▶ Your goal: Below this line is the material. Write out only its lines from the one containing "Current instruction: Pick" through the one containing "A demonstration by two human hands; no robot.", both kept, exactly.

★ ★ ★

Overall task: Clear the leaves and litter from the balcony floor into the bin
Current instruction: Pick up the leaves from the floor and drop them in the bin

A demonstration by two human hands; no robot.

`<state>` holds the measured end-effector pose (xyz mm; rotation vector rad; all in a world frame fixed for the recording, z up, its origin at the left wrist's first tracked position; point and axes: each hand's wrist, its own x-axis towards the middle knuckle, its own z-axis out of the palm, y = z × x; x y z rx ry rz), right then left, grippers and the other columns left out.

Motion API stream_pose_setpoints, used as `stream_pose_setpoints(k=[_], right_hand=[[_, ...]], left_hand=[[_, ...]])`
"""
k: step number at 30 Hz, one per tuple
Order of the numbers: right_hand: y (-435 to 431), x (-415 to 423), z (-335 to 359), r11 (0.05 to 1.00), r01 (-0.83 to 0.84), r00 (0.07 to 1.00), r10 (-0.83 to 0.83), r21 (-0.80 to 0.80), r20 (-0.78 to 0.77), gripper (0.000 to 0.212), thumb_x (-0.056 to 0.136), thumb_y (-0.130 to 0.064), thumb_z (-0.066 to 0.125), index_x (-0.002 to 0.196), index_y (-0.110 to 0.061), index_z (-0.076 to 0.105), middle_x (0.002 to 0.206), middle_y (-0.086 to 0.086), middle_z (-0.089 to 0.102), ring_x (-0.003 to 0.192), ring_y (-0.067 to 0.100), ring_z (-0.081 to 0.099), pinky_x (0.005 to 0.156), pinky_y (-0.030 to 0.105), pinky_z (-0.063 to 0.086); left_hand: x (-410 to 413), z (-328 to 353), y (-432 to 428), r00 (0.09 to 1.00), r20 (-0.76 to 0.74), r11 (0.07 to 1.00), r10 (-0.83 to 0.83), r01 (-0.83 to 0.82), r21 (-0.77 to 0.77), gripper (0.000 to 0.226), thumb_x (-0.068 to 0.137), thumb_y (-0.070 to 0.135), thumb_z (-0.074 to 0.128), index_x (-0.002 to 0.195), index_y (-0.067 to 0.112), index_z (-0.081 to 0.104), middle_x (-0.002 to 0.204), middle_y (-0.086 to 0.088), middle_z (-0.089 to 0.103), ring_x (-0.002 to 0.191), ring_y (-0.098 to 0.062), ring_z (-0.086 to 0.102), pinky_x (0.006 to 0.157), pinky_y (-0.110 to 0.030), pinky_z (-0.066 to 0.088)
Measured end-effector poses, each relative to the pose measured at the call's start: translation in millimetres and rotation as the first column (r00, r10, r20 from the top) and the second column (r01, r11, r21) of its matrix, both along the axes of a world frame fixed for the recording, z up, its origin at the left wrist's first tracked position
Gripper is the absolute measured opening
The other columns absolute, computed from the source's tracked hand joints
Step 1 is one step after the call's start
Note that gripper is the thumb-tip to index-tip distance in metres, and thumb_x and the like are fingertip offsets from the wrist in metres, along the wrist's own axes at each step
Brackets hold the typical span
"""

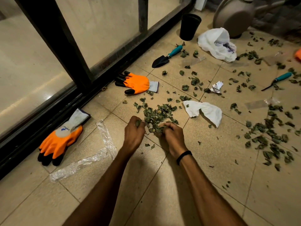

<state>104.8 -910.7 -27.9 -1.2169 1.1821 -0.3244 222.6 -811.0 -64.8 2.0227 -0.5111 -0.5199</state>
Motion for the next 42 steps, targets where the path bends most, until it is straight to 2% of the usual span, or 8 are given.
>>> stream_pose_setpoints(k=[5,11,17,23,26,29,36,42], right_hand=[[-2.4,-0.3,12.0,0.848,0.098,0.830,-0.359,0.521,0.427,0.031,0.076,0.014,0.032,0.090,-0.002,0.054,0.095,0.019,0.062,0.083,0.029,0.061,0.063,0.031,0.059],[-7.6,-10.1,22.6,0.776,0.096,0.755,-0.465,0.624,0.462,0.014,0.082,-0.008,0.046,0.083,-0.006,0.060,0.083,0.015,0.064,0.079,0.028,0.062,0.070,0.035,0.054],[-19.7,-10.6,-2.8,0.946,0.292,0.938,-0.313,0.144,0.151,0.010,0.099,-0.011,0.053,0.094,-0.013,0.061,0.079,0.005,0.064,0.063,0.015,0.060,0.061,0.032,0.057],[-19.1,-10.2,-20.4,0.839,-0.116,0.947,-0.067,-0.532,-0.313,0.022,0.101,-0.011,0.047,0.120,-0.016,0.057,0.118,0.006,0.051,0.096,0.014,0.049,0.083,0.023,0.041],[-12.8,-7.7,-25.2,0.739,-0.300,0.910,0.032,-0.604,-0.413,0.032,0.102,-0.026,0.050,0.133,-0.019,0.044,0.118,0.006,0.040,0.102,0.015,0.044,0.083,0.025,0.043],[-15.0,-6.5,-29.6,0.701,-0.374,0.884,0.071,-0.607,-0.463,0.023,0.100,-0.027,0.052,0.122,-0.020,0.049,0.115,0.006,0.044,0.102,0.017,0.047,0.080,0.027,0.046],[-11.5,-12.5,-25.8,0.834,-0.167,0.964,0.027,-0.526,-0.264,0.011,0.094,-0.023,0.051,0.104,-0.018,0.051,0.094,0.001,0.062,0.083,0.020,0.058,0.062,0.028,0.040],[-35.9,-15.1,-19.9,0.965,0.162,0.982,-0.179,-0.207,-0.066,0.025,0.099,-0.022,0.045,0.084,-0.013,0.064,0.075,0.006,0.064,0.066,0.019,0.057,0.061,0.034,0.047]], left_hand=[[-2.6,19.3,-2.8,0.747,-0.664,0.899,0.038,-0.315,-0.303,0.026,0.083,-0.005,0.037,0.087,0.013,0.056,0.080,-0.010,0.062,0.054,-0.011,0.042,0.048,-0.025,0.028],[-4.2,26.8,1.7,0.401,-0.904,0.758,-0.149,-0.541,-0.364,0.016,0.071,0.018,0.044,0.080,0.012,0.055,0.077,-0.007,0.057,0.058,-0.015,0.032,0.054,-0.028,0.020],[-2.4,27.2,-10.0,0.373,-0.928,0.843,-0.002,-0.499,-0.202,0.033,0.102,0.045,0.049,0.082,0.019,0.050,0.068,0.002,0.052,0.050,-0.009,0.029,0.044,-0.022,0.019],[-8.9,35.0,-11.9,0.386,-0.921,0.829,0.044,-0.528,-0.182,0.026,0.107,0.030,0.039,0.089,0.017,0.050,0.058,0.006,0.041,0.043,-0.007,0.028,0.036,-0.019,0.020],[-11.8,29.9,-12.2,0.704,-0.685,0.898,0.185,-0.405,-0.174,0.051,0.097,0.065,0.047,0.069,0.022,0.041,0.054,0.006,0.032,0.043,-0.012,0.026,0.043,-0.022,0.022],[-18.7,25.1,-9.9,0.996,-0.080,0.997,0.048,-0.053,-0.055,0.063,0.090,0.079,0.040,0.070,0.020,0.046,0.063,0.005,0.052,0.054,-0.015,0.048,0.056,-0.030,0.042],[-26.0,4.9,-25.0,0.833,0.431,0.798,-0.347,0.021,0.603,0.086,0.086,0.088,0.027,0.130,0.016,0.048,0.094,-0.006,0.068,0.078,-0.025,0.066,0.064,-0.032,0.051],[-31.1,-2.5,-17.4,0.844,0.450,0.899,-0.293,0.083,0.430,0.035,0.105,0.040,0.033,0.101,0.015,0.057,0.086,-0.007,0.066,0.078,-0.027,0.064,0.067,-0.035,0.045]])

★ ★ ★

▶ Response:
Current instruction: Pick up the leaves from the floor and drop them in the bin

A demonstration by two human hands; no robot.

That completes the answer.